The efforts to generate and gather healthcare data have paid off. Approximately 61% of Americans are using wearable devices to track their health1, nearly 87% of doctors use electronic health record (EHR) systems in their offices2, and as of May 2018, there are more than 96 thousand clinical trial sites in the US generating clinical data3. These millions of data points mean that as much as 30% of the entire world’s stored data is generated in the healthcare industry4. Due to this abundance, we are on the precipice of making precision medicine a reality by better understanding disease and wellness at the individual patient level.
But despite the advances in data generation, collection, and technology, we have not yet achieved the goal of precision medicine– ensuring the right patient received the right treatment at the right time. This data and technology is ultimately unusable if it is not easily accessible shareable and actionable by stakeholders across the healthcare ecosystem. The true value of massive healthcare data comes from combining it in unique and interesting ways that give researchers, care managers, and physicians a more holistic view of the patient. Data needs to be current and have the ability to be shared across organizations, from biopharma all the way to point-of-care, to have a true impact on health outcomes and costs that the industry has come to expect.
Challenges facing healthcare data accessibility
The healthcare market continues to consolidate, as evident by the recent acquisitions of Aetna by CVS and Flatiron by Roche, among others. While the market is becoming more integrated, healthcare data is still often fragmented and inaccessible within and across healthcare organizations. Data is collected at so many points along the patient journey, from a physician’s office to a laboratory to a hospital visit. While siloed data is not a new phenomenon, it has yet to be solved and continues to impact how care is delivered from biopharma, to health plans, to providers.
The healthcare data being collected is also in many different formats. Unstructured data, in particular, makes up nearly 80% of all healthcare data5. Unstructured data is the type that generally is text heavy, for instance doctor’s notes, files, documents, or call logs. This data can be incredibly rich, but even with recent efforts of Natural Language Processing (NLP), much of the value of the data is still locked within these unstructured data sets.

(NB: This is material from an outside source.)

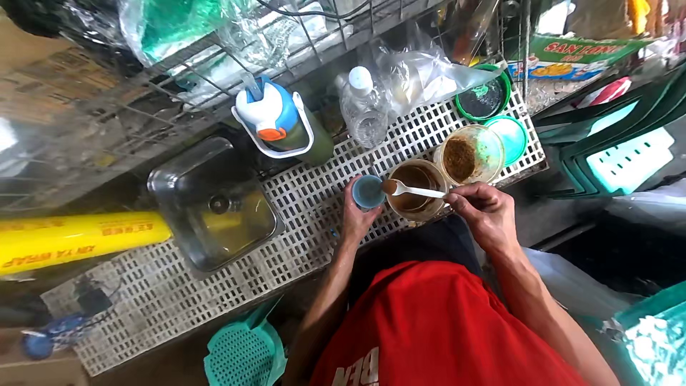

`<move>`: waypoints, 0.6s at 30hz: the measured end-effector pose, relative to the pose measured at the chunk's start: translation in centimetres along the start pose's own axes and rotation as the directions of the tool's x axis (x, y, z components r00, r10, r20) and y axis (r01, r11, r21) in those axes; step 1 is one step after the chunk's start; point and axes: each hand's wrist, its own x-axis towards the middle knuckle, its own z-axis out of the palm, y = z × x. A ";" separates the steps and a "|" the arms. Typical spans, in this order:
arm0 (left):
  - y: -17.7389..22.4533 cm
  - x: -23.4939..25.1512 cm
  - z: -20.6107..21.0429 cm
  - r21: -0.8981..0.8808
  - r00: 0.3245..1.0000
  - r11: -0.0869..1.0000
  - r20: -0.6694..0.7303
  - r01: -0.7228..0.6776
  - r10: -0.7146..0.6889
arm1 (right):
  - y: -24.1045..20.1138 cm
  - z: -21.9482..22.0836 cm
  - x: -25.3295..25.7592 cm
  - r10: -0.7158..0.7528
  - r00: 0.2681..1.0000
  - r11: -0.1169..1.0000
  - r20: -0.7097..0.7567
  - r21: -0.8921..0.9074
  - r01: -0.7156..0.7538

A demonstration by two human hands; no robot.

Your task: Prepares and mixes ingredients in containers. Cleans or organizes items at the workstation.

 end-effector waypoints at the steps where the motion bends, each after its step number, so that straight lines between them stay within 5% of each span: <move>1: 0.2 -0.1 -0.1 0.016 1.000 1.000 -0.016 0.007 -0.007 | 0.0 0.4 0.2 -0.019 1.000 1.000 0.017 -0.021 0.019; 6: 1.2 -0.8 -1.1 0.069 0.998 0.998 -0.069 -0.008 0.013 | 0.0 2.8 0.7 -0.237 0.957 0.939 0.165 -0.212 0.269; 11: 2.0 -1.6 -1.8 0.110 0.998 0.994 -0.059 -0.024 0.031 | 0.6 4.6 1.1 -0.448 0.804 0.718 0.390 -0.379 0.584; 18: 2.4 -1.9 -1.7 0.091 0.997 0.995 -0.060 -0.037 0.042 | 1.5 5.2 0.9 -0.509 0.752 0.644 0.418 -0.394 0.655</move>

The key to gathering new insights from data in healthcare is exploring novel combinations that make unlock new knowledge of biology or behavior. But mining disparate data can be difficult. Not only are there new data types emerging that need to be standardized and more widely integrated with traditional data, but there are also unclear data definitions and inconsistencies in the measures. These formatting issues can make it difficult to data to travel throughout the ecosystem and be integrated in systems across the value chain.
Emerging collaborations and initiatives
The key to data interoperability is collaboration. Several government agencies and public-private partnerships are now sending clear signals that making healthcare data available is a priority, announcing new initiatives around data access and use.
Last month, the Centers for Medicare and Medicaid Services (CMS) Administrator Seema Verma announced a new Data Driven Patient Care Strategy as part of the MyHealthEData initiative. The new approach “strives to make CMS data more accessible and usable in a secure manner”6. The strategy focuses on ensuring patients have access to their data through the Blue Button 2.0 initiative, increasing the volume of data available with the release of Medicare Advantage data, and how that data can be shared with other healthcare stakeholders through encouraging API integrations. This is approach of balancing privacy and security with data access is an excellent example of the mindset that should be used around data sharing.
There are also some encouraging signs from the private sector. Recently, Flatiron surprised many in the industry when in inked a three-year deal with Bristol-Meyers Squibb around real-world data, despite its recent acquisition by Roche. This collaborative spirit in the competitive world of biopharma certainly bucked the traditional model.
There are also a number of data consortia being built by patient foundations and academic medical centers. For example, the Multiple Myeloma Research Foundation’s (MMRF) CoMMpass study brought together academia, pharmaceutical companies, providers, and data analysts to generate insights from the largest longitudinal data set for multiple myeloma. Health systems are also trying to streamline their data collection—Kaiser Permanent’s unified health record program, HealthConnect, is estimated to have reduced costs by $1 billion since 2013 and helped physicians base their decisions on more robust analytics6.
While the seeds have been sown for precision medicine with rich data and groundbreaking technology, in order to reap the true benefits, we need to continue to collaborate, share and innovate across the entire healthcare ecosystem.
[1] Nielsen. 2014. Hacking Health: How Consumers Use Smartphones and Wearable Tech to Track Their Health.
[2] Monegain, Bernie. 2015. More than 80 percent of docs use EHRs.
[3]ClinicalTrials.gov. 2018. Trends, Charts, and Maps.
[4] Huesch, Marco and Timothy Mosher. 2017. Using it or Losing It? The Case for Data Scientists Inside Health Care.
[5] SyTrue. 2015. Why Unstructured Data Holds the Key to Intelligent Healthcare Systems.
[6] CMS.gov. 2018. Data Driven Patient Care Strategy.
[7] Stanford Medicine. 2017. Stanford Medicine 2017 Health Trends Report: Harnessing the Power of Data in Health.